EXERCISE PROMPT: Look through the entries below, please, and copy every line with the word "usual".

Data items:
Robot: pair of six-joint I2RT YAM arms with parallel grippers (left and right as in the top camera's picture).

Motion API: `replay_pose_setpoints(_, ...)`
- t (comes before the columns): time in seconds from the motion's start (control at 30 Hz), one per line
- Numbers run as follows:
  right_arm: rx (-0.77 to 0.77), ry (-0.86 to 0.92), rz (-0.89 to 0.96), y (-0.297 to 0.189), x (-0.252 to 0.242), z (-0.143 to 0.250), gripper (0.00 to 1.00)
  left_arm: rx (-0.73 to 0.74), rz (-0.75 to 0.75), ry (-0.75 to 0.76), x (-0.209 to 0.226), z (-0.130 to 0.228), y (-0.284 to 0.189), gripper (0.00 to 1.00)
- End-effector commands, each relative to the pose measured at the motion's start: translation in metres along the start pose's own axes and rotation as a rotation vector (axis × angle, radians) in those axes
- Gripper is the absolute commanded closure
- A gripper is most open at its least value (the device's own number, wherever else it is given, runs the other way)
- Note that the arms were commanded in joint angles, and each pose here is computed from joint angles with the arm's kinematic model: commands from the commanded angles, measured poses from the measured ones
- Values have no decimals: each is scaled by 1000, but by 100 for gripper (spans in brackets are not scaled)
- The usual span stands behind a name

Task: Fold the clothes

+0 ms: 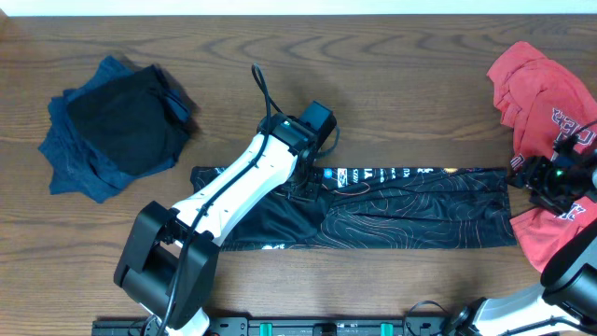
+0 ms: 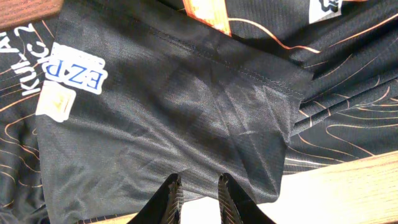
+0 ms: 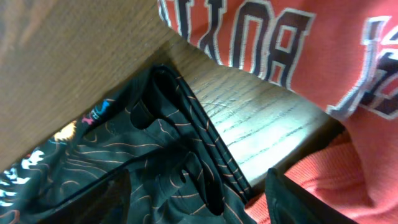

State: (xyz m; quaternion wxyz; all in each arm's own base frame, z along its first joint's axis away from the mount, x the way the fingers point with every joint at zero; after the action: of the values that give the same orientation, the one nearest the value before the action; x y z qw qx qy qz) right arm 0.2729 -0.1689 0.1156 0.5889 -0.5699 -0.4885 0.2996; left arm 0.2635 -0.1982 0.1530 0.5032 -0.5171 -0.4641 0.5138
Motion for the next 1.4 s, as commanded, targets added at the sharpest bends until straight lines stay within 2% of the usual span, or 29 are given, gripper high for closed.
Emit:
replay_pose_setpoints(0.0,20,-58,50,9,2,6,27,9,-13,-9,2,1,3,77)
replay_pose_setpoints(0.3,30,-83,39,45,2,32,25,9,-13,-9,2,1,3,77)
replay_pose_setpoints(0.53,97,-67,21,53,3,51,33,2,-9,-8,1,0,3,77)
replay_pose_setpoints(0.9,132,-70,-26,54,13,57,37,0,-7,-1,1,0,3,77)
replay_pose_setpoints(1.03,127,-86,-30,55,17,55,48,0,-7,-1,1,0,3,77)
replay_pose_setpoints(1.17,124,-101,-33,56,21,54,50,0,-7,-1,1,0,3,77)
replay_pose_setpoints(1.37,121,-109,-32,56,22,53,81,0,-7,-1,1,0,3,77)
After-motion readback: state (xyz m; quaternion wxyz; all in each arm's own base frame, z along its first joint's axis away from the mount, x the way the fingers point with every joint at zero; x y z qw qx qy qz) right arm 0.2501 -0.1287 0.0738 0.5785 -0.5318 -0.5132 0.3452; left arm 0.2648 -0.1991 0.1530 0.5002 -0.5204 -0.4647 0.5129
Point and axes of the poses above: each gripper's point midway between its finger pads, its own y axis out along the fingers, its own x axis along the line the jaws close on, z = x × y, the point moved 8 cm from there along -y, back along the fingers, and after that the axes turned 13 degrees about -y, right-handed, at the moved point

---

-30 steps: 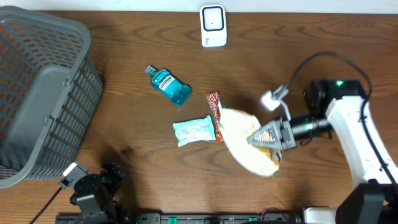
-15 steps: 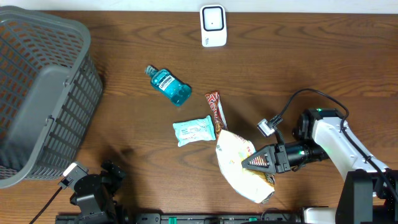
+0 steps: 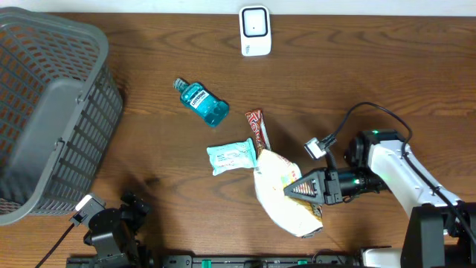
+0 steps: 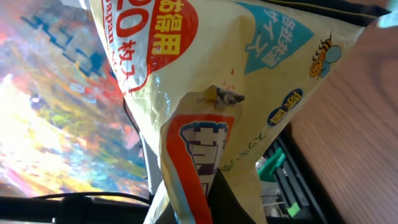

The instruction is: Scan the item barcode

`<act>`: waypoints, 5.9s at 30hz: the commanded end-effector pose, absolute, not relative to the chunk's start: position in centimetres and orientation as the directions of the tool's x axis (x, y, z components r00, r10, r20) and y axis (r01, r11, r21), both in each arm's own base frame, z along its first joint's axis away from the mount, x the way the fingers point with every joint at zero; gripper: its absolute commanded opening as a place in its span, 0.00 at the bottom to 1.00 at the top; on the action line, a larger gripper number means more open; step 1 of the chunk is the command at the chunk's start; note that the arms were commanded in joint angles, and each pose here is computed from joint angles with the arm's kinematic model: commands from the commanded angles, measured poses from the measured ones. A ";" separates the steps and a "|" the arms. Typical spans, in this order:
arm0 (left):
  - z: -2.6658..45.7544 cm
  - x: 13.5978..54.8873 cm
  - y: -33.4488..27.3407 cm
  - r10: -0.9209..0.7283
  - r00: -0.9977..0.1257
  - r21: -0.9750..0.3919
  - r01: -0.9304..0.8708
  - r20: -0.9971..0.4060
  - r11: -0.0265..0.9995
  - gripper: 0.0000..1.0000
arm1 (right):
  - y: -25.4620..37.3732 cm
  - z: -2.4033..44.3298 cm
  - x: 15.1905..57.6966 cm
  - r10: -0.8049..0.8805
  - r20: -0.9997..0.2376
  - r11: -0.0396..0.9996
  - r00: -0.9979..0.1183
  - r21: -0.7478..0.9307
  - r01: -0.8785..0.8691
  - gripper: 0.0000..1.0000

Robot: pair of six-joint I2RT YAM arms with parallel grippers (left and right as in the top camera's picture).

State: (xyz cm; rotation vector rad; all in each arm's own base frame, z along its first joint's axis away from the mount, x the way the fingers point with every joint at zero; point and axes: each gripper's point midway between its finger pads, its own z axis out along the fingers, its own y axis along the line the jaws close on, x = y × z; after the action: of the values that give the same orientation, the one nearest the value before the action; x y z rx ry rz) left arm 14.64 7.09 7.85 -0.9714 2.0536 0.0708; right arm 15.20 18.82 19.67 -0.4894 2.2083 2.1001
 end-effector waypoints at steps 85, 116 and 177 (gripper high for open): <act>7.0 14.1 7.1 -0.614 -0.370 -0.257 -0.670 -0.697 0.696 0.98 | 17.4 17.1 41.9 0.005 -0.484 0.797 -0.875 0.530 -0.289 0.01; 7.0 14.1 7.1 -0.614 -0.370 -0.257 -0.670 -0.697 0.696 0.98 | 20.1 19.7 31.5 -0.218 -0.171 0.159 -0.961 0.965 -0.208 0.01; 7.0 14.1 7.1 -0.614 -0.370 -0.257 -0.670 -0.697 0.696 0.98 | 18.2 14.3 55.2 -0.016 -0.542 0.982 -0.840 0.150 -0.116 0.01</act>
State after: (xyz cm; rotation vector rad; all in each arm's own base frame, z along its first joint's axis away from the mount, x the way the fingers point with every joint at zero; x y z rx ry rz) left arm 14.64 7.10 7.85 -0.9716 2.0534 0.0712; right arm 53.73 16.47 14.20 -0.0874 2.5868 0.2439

REPLY TO THE EXERCISE:
- The usual span stands behind a name
Motion for the next 1.4 s, as commanded, targets added at the sharpest bends until straight lines stay within 2% of the usual span, or 29 are given, gripper high for closed.

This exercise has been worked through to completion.